§ **TASK MATERIAL**:
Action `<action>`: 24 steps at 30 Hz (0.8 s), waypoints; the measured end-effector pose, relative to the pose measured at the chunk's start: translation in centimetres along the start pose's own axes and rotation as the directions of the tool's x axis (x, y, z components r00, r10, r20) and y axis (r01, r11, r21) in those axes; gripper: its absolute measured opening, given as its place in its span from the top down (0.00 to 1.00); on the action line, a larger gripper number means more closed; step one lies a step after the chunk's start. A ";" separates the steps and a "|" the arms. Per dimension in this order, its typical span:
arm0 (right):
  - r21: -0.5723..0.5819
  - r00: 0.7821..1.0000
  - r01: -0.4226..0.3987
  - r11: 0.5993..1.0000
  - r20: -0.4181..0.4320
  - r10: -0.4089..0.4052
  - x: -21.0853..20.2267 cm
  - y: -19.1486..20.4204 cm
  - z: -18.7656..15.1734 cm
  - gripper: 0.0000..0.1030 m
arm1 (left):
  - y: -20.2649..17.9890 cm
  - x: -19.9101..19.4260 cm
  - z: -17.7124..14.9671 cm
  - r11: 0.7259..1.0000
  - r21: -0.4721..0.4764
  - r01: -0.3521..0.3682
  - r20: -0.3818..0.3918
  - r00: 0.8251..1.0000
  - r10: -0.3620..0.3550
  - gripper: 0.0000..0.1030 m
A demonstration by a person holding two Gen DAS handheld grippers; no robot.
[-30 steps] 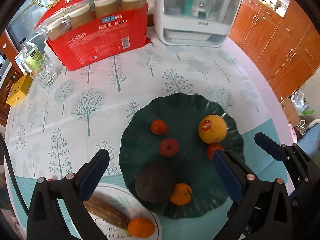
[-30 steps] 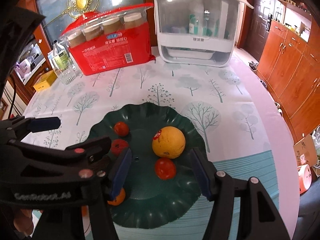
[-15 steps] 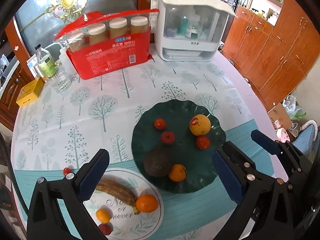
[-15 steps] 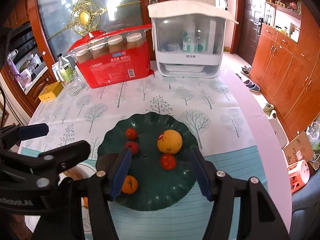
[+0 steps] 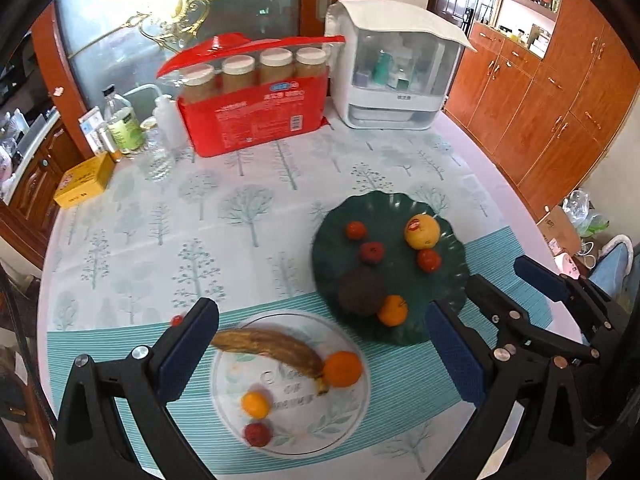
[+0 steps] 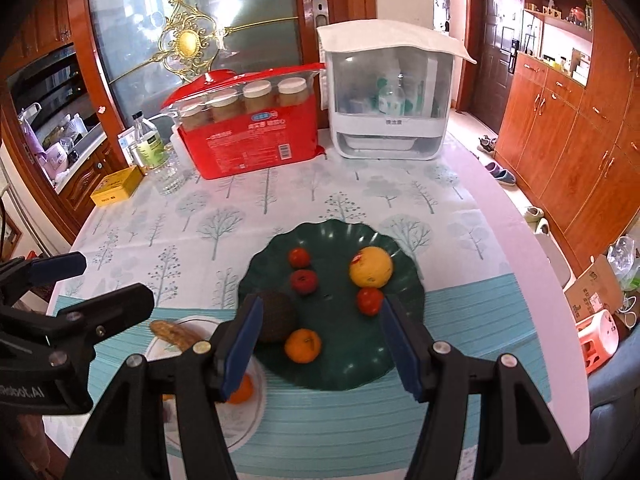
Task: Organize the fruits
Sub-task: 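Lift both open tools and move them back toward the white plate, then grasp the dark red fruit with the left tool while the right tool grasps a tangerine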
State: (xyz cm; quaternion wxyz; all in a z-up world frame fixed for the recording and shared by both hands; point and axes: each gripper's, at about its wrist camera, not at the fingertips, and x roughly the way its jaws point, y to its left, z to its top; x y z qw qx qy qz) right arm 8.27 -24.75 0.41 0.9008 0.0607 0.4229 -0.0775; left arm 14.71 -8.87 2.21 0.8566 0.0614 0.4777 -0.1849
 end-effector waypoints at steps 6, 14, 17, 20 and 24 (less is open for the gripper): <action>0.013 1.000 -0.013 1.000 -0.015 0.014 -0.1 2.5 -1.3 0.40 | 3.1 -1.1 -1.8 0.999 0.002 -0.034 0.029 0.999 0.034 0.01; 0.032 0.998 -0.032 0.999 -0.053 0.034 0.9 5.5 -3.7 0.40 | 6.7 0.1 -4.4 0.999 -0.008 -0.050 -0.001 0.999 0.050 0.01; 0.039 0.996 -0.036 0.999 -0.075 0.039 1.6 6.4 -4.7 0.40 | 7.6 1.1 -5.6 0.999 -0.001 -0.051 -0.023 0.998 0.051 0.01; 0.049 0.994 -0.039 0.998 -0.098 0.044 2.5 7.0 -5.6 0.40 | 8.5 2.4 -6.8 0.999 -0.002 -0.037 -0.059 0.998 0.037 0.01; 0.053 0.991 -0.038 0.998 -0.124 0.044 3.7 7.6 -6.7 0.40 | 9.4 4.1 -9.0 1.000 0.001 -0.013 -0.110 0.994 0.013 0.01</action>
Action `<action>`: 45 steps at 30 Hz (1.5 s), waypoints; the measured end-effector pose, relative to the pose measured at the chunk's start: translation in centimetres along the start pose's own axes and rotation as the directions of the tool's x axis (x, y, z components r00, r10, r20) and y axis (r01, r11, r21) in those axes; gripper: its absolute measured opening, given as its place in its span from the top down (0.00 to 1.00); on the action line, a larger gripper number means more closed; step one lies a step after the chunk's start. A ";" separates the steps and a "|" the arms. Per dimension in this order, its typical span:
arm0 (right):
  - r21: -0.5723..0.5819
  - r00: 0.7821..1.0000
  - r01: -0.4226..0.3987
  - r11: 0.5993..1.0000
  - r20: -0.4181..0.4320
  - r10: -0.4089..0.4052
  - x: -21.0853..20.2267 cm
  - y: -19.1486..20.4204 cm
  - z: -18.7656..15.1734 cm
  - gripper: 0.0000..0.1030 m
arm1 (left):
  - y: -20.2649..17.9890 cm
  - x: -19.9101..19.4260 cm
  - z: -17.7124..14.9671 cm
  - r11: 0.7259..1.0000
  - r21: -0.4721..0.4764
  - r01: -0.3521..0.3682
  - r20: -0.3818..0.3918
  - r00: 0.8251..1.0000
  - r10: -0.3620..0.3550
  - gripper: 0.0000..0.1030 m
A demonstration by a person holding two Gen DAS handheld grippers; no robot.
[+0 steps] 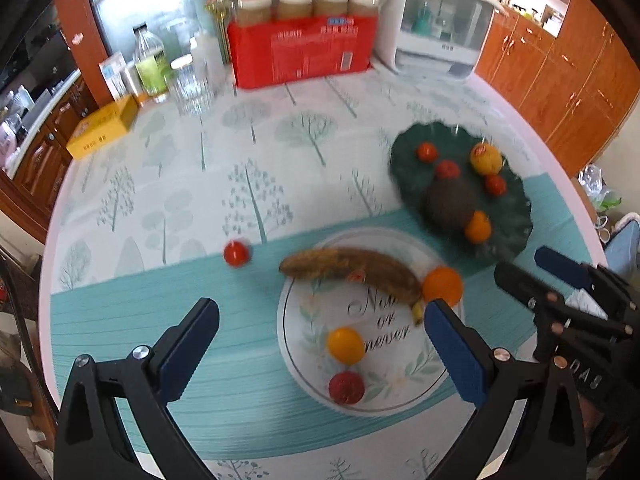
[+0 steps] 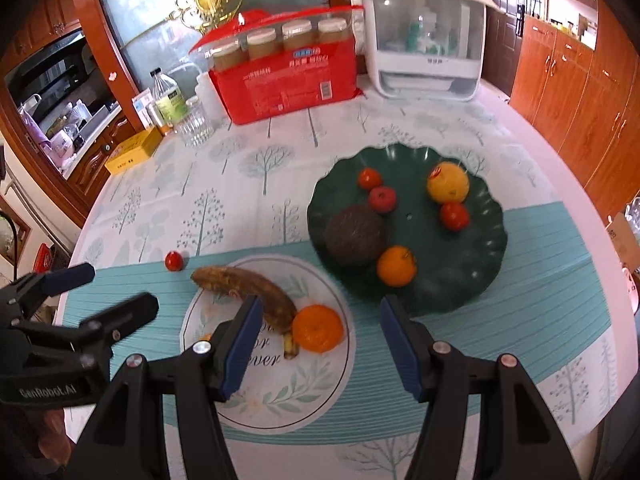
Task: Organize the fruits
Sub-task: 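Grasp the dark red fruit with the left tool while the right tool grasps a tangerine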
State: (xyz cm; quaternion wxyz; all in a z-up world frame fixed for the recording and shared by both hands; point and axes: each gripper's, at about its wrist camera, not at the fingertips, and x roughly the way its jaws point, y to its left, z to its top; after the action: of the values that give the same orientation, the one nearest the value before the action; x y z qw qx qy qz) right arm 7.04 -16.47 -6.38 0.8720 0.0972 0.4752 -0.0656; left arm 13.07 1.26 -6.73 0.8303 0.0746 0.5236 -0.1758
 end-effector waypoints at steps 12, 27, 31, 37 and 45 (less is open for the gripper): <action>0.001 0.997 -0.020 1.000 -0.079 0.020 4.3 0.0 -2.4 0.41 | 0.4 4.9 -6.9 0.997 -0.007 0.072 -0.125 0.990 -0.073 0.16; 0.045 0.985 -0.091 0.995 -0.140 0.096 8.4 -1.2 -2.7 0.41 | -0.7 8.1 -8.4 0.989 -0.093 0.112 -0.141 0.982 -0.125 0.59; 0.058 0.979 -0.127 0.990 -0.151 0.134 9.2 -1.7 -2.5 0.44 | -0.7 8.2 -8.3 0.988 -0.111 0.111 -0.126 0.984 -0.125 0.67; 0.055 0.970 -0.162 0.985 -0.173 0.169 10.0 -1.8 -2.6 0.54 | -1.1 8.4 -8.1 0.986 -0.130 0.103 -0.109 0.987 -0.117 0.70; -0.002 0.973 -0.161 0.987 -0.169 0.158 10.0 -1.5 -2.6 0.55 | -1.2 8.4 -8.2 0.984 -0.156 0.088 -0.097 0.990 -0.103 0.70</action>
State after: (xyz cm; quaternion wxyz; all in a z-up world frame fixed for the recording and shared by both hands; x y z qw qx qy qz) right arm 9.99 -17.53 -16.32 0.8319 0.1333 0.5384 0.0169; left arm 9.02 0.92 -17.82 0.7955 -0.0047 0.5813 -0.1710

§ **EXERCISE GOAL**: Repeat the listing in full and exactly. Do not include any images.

§ **TASK RESULT**:
Action `<action>`: 24 steps at 30 Hz (0.8 s), waypoints; the measured end-effector pose, relative to the pose measured at the chunk's start: translation in centimetres along the start pose's own axes and rotation as the directions of the tool's x axis (x, y, z components r00, r10, r20) and y axis (r01, r11, r21) in those axes; gripper: its absolute measured opening, given as its place in its span from the top down (0.00 to 1.00); on the action line, a larger gripper number means more closed; step one lies a step after the chunk's start. A ";" separates the steps and a "|" the arms. Per dimension in this order, its typical span:
arm0 (right):
  - r21: -0.5723..0.5819
  - r00: 0.7821..1.0000
  - r01: -0.4226..0.3987
  - r11: 0.5993..1.0000
  - r20: -0.4181..0.4320
  - r10: -0.4089..0.4052
  - x: -21.0853..20.2267 cm
  - y: -19.1486..20.4204 cm
  - z: -18.7656..15.1734 cm
  - gripper: 0.0000..0.1030 m
arm1 (left):
  - y: -20.2649..17.9890 cm
  - x: -19.9101..19.4260 cm
  - z: -17.7124..14.9671 cm
  - r11: 0.7259..1.0000
  - r21: -0.4721..0.4764
  - r01: -0.3521..0.3682
  - r20: -0.3818..0.3918
  - r00: 0.8251..1.0000
  - r10: -0.3620..0.3550
  - gripper: 0.0000..0.1030 m
A demonstration by a person holding two Gen DAS handheld grippers; no robot.
[-30 steps] 
[-30 steps] 
[-15 steps] 
[-15 steps] 
[+0 steps] 
[+0 steps] 
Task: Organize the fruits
Sub-task: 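Lift both open tools and move them back toward the white plate, then grasp the dark red fruit with the left tool while the right tool grasps a tangerine
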State: (xyz cm; quaternion wxyz; all in a z-up world frame fixed for the recording and shared by both hands; point and axes: each gripper's, at about its wrist camera, not at the fingertips, and x roughly the way its jaws point, y to its left, z to its top; x y z qw qx qy qz) right arm 8.27 -24.75 0.41 0.9008 0.0607 0.4229 -0.0775; left arm 14.71 -8.87 2.21 0.8566 0.0614 0.4777 -0.1849
 end-effector waypoints at steps 6, 14, 17, 20 and 24 (less is open for the gripper): <action>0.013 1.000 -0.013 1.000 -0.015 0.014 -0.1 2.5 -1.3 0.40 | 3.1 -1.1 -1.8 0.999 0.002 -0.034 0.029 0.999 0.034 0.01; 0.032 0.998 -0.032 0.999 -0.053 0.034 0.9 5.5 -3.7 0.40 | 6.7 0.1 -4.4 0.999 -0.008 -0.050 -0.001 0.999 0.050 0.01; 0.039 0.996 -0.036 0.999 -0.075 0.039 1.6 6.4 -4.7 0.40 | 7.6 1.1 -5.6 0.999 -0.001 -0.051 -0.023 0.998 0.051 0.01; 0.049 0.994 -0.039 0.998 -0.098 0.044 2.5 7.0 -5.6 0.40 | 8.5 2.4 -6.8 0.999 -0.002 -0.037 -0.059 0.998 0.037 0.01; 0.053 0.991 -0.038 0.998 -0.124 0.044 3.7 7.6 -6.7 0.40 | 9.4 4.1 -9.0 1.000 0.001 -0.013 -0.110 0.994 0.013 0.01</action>
Action `<action>`: 45 steps at 30 Hz (1.5 s), waypoints; the measured end-effector pose, relative to the pose measured at the chunk's start: translation in centimetres along the start pose's own axes and rotation as the directions of the tool's x axis (x, y, z components r00, r10, r20) and y axis (r01, r11, r21) in those axes; gripper: its absolute measured opening, given as its place in its span from the top down (0.00 to 1.00); on the action line, a larger gripper number means more closed; step one lies a step after the chunk's start. A ";" separates the steps and a "|" the arms. Per dimension in this order, its typical span:
arm0 (right):
  - r21: -0.5723..0.5819
  - r00: 0.7821..1.0000
  - r01: -0.4226..0.3987
  - r11: 0.5993..1.0000
  - r20: -0.4181..0.4320
  - r10: -0.4089..0.4052
  - x: -21.0853..20.2267 cm
  - y: -19.1486..20.4204 cm
  - z: -18.7656..15.1734 cm
  - gripper: 0.0000..0.1030 m
arm1 (left):
  - y: -20.2649..17.9890 cm
  - x: -19.9101..19.4260 cm
  - z: -17.7124..14.9671 cm
  - r11: 0.7259..1.0000
  - r21: -0.4721..0.4764
  - r01: -0.3521..0.3682
  - r20: -0.3818..0.3918
  - r00: 0.8251..1.0000
  - r10: -0.3620..0.3550
  - gripper: 0.0000..0.1030 m
A demonstration by a person holding two Gen DAS handheld grippers; no robot.
[+0 steps] 
[+0 steps] 
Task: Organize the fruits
Sub-task: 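Grasp the dark red fruit with the left tool while the right tool grasps a tangerine
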State: (xyz cm; quaternion wxyz; all in a z-up world frame fixed for the recording and shared by both hands; point and axes: each gripper's, at about its wrist camera, not at the fingertips, and x roughly the way its jaws point, y to its left, z to its top; after the action: of the values that give the same orientation, the one nearest the value before the action; x y z qw qx qy qz) right arm 7.04 -16.47 -6.38 0.8720 0.0972 0.4752 -0.0656; left arm 13.07 1.26 -6.73 0.8303 0.0746 0.5236 -0.1758
 end-effector waypoints at steps 12, 27, 31, 37 and 45 (less is open for the gripper): <action>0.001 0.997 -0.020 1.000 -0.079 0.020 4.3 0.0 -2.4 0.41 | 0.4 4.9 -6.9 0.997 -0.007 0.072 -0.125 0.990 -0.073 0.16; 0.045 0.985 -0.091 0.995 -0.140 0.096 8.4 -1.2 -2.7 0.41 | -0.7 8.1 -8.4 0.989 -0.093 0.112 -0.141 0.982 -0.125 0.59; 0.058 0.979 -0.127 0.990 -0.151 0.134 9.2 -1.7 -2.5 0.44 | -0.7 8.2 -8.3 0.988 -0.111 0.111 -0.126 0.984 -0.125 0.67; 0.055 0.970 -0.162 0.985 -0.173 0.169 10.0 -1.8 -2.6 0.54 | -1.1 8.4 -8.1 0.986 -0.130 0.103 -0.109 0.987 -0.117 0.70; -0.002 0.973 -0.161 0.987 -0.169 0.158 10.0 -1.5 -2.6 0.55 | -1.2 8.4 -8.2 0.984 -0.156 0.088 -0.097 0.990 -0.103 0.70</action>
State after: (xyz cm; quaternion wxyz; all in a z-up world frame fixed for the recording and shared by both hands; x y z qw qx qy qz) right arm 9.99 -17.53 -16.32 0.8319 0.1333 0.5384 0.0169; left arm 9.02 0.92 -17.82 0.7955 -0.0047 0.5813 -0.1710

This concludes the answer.